§ Work item:
Search the listing for the word "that" and say how many lines have it, nothing besides.

§ Given data:
◆ ◆ ◆ ◆ ◆ ◆ ◆
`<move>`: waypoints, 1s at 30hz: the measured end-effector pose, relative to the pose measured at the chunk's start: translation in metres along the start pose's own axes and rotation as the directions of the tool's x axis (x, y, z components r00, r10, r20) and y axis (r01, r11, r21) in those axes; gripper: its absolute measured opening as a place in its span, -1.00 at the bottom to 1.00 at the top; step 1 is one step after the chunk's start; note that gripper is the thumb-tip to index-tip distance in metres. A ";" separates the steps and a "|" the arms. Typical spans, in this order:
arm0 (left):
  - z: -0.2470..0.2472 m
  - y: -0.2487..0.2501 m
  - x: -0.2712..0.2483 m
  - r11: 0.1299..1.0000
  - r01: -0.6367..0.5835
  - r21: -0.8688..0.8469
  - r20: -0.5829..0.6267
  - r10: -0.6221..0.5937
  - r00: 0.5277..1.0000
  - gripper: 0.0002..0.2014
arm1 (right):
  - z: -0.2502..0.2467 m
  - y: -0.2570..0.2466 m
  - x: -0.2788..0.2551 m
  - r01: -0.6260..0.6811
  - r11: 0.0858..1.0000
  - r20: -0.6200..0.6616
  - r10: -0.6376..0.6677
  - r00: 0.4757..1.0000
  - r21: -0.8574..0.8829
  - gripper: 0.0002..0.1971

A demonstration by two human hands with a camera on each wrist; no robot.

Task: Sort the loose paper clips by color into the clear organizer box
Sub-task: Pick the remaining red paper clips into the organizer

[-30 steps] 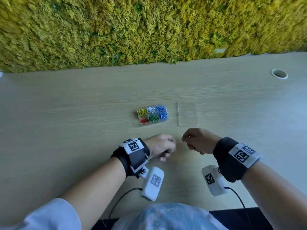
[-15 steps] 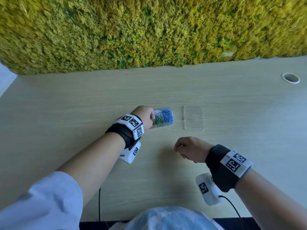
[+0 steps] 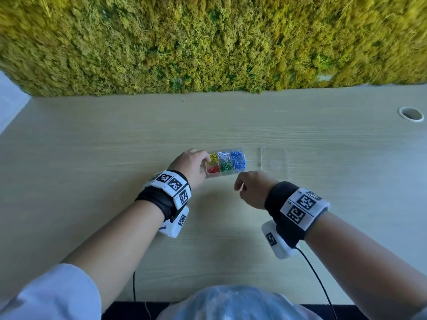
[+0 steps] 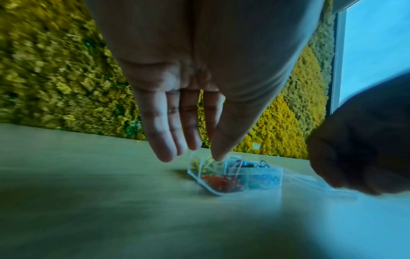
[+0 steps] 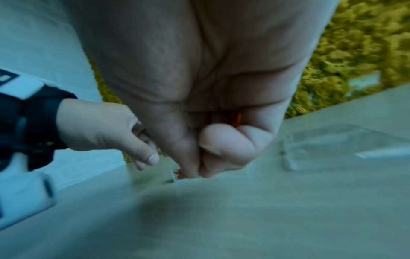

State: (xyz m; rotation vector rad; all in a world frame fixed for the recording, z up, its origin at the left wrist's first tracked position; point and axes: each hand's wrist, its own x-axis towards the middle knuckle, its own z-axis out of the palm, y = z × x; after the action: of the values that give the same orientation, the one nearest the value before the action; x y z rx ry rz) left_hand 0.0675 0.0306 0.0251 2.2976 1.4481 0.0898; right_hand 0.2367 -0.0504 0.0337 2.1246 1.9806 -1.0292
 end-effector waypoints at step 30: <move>-0.001 -0.019 -0.001 0.952 0.055 0.302 0.225 -0.127 0.966 -0.52 | -0.007 -0.033 0.055 0.096 0.899 -0.139 -0.171 0.976 -0.427 -0.59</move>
State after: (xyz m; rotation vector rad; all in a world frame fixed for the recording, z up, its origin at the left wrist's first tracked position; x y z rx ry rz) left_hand 0.0509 0.0367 0.0192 2.3608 1.5188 -0.4483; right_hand 0.2072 0.0060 0.0247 1.9156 2.2047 -0.3817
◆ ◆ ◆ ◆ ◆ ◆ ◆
§ Response box:
2